ACTIVITY: Extract each line from the entries below that has the string "segment" in it.

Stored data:
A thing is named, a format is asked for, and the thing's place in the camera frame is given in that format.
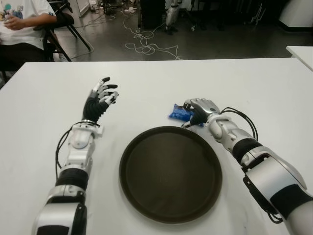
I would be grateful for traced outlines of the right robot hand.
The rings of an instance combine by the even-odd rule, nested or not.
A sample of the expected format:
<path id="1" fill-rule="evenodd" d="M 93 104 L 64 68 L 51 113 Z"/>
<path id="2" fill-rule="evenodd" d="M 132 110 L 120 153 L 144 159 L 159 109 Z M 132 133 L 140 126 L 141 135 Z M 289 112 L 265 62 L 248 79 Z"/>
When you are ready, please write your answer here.
<path id="1" fill-rule="evenodd" d="M 189 121 L 182 125 L 182 128 L 206 123 L 207 119 L 212 114 L 219 114 L 220 110 L 212 100 L 205 98 L 193 98 L 184 102 L 183 108 L 187 111 L 192 111 L 194 115 Z"/>

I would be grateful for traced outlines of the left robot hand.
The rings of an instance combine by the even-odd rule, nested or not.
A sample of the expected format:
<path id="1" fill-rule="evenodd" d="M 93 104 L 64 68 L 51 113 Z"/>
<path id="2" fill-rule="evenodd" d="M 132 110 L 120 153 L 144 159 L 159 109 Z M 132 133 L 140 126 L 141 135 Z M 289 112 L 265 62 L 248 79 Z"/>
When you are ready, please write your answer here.
<path id="1" fill-rule="evenodd" d="M 118 86 L 106 84 L 109 81 L 110 77 L 105 77 L 92 88 L 84 104 L 82 121 L 97 123 L 109 106 L 116 102 L 119 96 L 118 92 L 109 91 L 109 89 L 116 89 Z"/>

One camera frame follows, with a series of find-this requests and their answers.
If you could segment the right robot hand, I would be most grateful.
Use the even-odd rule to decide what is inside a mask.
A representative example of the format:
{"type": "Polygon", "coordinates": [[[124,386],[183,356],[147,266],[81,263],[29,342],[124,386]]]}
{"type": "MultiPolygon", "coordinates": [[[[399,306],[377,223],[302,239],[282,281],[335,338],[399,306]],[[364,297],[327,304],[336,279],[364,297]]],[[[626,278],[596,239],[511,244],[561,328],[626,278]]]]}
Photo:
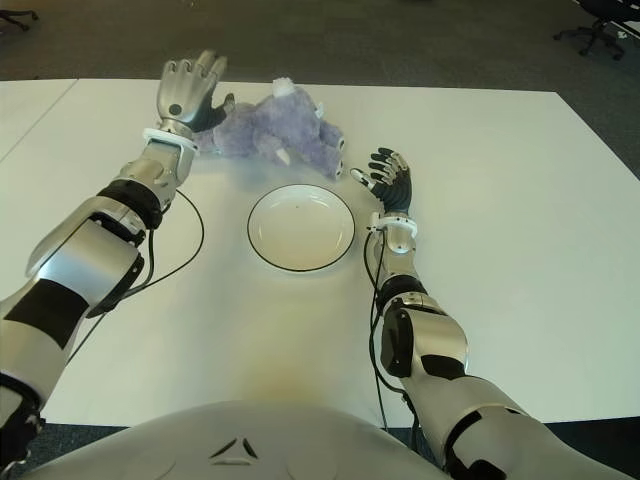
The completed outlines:
{"type": "Polygon", "coordinates": [[[370,155],[368,167],[369,172],[351,168],[351,177],[381,202],[385,213],[408,215],[412,200],[412,179],[409,165],[402,155],[379,147],[370,155]]]}

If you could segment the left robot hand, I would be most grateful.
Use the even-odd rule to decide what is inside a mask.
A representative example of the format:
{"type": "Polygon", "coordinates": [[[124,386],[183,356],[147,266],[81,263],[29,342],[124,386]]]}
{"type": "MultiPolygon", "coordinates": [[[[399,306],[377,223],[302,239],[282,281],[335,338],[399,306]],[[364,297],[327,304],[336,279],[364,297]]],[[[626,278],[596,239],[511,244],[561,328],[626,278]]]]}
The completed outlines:
{"type": "Polygon", "coordinates": [[[204,50],[195,59],[167,61],[156,98],[160,129],[193,139],[221,124],[236,106],[232,93],[217,107],[212,105],[226,68],[227,58],[213,50],[204,50]]]}

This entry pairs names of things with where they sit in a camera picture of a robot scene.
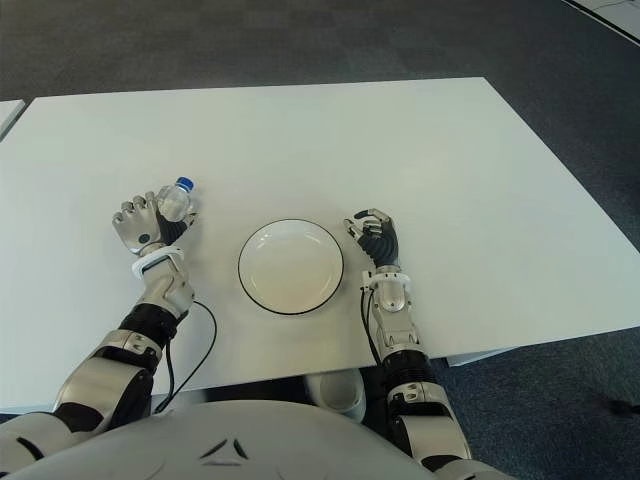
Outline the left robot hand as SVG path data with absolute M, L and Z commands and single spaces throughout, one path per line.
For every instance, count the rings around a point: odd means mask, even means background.
M 127 250 L 143 257 L 173 245 L 195 222 L 197 212 L 188 211 L 179 221 L 167 220 L 159 211 L 156 195 L 147 192 L 125 201 L 113 215 L 112 225 Z

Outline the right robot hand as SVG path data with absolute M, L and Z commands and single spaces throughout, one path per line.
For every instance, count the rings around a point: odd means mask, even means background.
M 390 216 L 376 208 L 365 209 L 344 219 L 343 225 L 377 269 L 401 269 L 399 242 Z

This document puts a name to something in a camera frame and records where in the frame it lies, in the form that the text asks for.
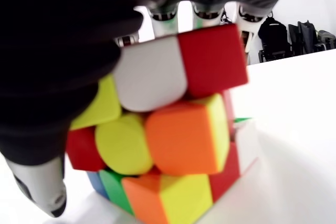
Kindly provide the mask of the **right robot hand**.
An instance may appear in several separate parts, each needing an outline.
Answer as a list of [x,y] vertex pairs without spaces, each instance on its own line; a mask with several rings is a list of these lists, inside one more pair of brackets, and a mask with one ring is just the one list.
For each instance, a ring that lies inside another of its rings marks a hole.
[[[180,1],[1,0],[1,154],[21,192],[47,215],[65,210],[70,123],[120,59],[115,39],[140,29],[134,8],[165,11]],[[279,0],[187,1],[238,1],[265,14]]]

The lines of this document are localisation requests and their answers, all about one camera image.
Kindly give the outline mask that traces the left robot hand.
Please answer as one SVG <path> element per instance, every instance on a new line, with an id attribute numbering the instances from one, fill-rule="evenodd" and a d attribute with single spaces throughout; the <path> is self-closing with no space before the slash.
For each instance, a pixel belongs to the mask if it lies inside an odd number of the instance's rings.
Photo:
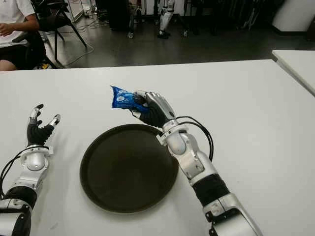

ANSWER FOR THE TASK:
If you could segment the right robot hand, I would be most grateful.
If you could segment the left robot hand, I would be most grateful.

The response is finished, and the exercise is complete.